## Activity
The full data must be written out exactly, with every line included.

## The data
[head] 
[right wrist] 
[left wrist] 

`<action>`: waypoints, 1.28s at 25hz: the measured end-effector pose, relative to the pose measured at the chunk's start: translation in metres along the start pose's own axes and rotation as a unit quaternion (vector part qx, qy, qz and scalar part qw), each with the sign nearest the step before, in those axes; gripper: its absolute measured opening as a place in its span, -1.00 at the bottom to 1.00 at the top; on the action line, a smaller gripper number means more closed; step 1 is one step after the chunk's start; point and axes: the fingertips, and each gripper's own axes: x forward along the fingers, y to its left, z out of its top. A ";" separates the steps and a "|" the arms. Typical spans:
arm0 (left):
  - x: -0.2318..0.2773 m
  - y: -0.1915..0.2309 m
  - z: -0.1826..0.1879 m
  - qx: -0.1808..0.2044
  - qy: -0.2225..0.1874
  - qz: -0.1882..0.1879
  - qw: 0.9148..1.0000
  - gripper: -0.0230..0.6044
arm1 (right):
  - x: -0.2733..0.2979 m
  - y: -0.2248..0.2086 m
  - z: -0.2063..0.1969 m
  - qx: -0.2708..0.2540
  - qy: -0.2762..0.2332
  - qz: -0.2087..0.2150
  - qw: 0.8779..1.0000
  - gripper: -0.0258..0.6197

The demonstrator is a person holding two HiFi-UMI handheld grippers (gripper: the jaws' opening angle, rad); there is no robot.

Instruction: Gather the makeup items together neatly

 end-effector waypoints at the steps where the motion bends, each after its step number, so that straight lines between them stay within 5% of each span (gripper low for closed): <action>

## Solution to this exercise
[head] 
[right wrist] 
[left wrist] 

`<action>`: waypoints, 1.28s at 25hz: the measured end-effector pose, relative to the pose measured at the chunk's start: translation in metres along the start pose's own axes and rotation as a unit quaternion (vector part qx, qy, qz and scalar part qw), each with the sign nearest the step before, in those axes; gripper: its absolute measured opening as a place in its span, -1.00 at the bottom to 1.00 at the top; on the action line, a smaller gripper number means more closed; step 1 is one step after the chunk's start; point and axes: the fingertips, and each gripper's own axes: x forward along the fingers, y to its left, z out of its top. A ";" separates the steps and a "|" the arms. Typical spans:
arm0 (left):
  - x: -0.2318..0.2773 m
  - y: -0.1915..0.2309 m
  - z: -0.1826..0.1879 m
  - qx: -0.1808..0.2044
  - qy: -0.2225..0.1874
  - qz: -0.1882..0.1879
  - qw: 0.9148..1.0000
  - gripper: -0.0230..0.6044
arm1 (right):
  - x: -0.2733..0.2979 m
  - y: -0.2248..0.2086 m
  - z: -0.2063..0.1969 m
  - qx: -0.2708..0.2540
  - qy: -0.2762..0.2332
  - qz: -0.2087..0.2150
  - qw: 0.8779..1.0000
  - gripper: -0.0258..0.6197

The demonstrator is a person holding two HiFi-UMI handheld grippers (gripper: the jaws' opening angle, rad); there is no robot.

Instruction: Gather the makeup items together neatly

 end-effector waypoints at the steps where the motion bends, each after its step number, so that straight lines between them stay within 5% of each span (gripper low for closed): <action>

This completes the response.